--- TASK ---
Repeat only the lines running from the beginning of the material through the line that contains "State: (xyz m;".

----------

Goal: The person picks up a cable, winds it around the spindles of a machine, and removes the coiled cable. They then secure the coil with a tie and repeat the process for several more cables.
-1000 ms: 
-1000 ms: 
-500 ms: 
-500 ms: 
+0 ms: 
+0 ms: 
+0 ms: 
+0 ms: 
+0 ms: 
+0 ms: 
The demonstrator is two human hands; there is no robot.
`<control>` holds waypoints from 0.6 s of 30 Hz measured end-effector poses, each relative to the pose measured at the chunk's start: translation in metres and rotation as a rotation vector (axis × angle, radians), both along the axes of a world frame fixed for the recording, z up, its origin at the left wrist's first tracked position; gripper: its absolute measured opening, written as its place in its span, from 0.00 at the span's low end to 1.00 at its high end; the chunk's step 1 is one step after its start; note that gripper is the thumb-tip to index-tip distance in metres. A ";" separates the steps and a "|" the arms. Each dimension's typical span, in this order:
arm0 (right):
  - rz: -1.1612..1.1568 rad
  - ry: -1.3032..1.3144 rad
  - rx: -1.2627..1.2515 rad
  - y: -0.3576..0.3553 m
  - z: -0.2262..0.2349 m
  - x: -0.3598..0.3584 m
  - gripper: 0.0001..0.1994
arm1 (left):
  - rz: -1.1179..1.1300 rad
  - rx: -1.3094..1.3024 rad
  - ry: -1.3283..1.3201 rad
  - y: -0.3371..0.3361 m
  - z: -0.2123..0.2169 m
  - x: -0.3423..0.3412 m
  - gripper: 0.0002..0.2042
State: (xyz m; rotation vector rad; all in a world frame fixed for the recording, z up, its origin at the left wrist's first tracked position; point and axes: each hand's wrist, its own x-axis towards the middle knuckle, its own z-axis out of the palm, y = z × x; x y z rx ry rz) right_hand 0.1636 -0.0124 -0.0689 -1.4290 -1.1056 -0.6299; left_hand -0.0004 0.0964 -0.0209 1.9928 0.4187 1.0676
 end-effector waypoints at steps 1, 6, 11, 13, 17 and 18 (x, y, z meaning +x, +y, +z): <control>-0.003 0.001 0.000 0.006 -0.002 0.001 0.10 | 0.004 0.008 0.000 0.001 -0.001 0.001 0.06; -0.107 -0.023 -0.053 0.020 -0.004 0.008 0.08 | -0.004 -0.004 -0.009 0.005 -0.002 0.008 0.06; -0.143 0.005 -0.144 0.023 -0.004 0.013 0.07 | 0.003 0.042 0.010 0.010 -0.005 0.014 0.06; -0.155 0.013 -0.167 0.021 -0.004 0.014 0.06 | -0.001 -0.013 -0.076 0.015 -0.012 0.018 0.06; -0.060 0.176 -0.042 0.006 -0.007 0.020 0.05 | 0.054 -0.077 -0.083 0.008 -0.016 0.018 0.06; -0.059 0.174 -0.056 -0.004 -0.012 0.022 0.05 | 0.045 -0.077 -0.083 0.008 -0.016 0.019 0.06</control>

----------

--- RESPONSE TO THE EXERCISE ---
Goal: The person picks up a cable, winds it around the spindles of a machine, and removes the coiled cable. They then secure the coil with a tie and repeat the process for several more cables.
-1000 ms: 
-1000 ms: 
-500 ms: 
-500 ms: 
+0 ms: 
+0 ms: 
+0 ms: 
+0 ms: 
+0 ms: 
+0 ms: 
The demonstrator is two human hands; there is no robot.
`<control>` holds waypoints from 0.6 s of 30 Hz measured end-effector poses, each relative to the pose measured at the chunk's start: translation in metres and rotation as a rotation vector (axis × angle, radians), both along the axes of a world frame fixed for the recording, z up, its origin at the left wrist's first tracked position; gripper: its absolute measured opening, written as its place in its span, from 0.00 at the span's low end to 1.00 at its high end; the chunk's step 1 is one step after its start; note that gripper is the thumb-tip to index-tip distance in metres. A ";" separates the steps and a "|" the arms. Each dimension's typical span, in this order:
arm0 (right):
  - rz: -1.1612..1.1568 rad
  - ry: -1.3032..1.3144 rad
  - rx: -1.2627..1.2515 rad
  - y: -0.3576..0.3553 m
  - z: -0.2262..0.2349 m
  - x: -0.3598..0.3584 m
  - gripper: 0.0001..0.1994
arm1 (left):
  - rz: -1.1179..1.1300 rad
  - rx: -1.3094..1.3024 rad
  - ry: -1.3283..1.3201 rad
  - y: -0.3371..0.3361 m
  - z: -0.2123..0.2169 m
  - x: -0.3423..0.3412 m
  - gripper: 0.0002..0.2042
State: (xyz m; rotation vector rad; all in a world frame fixed for the recording, z up, its origin at the left wrist's first tracked position; point and axes: each hand's wrist, its own x-axis towards the middle knuckle, its own z-axis out of the palm, y = z × x; x y z rx ry rz) right_hand 0.1636 -0.0124 -0.0689 -1.4290 -1.1056 -0.6299; left_hand -0.0004 0.0964 -0.0209 1.9928 0.4187 1.0676

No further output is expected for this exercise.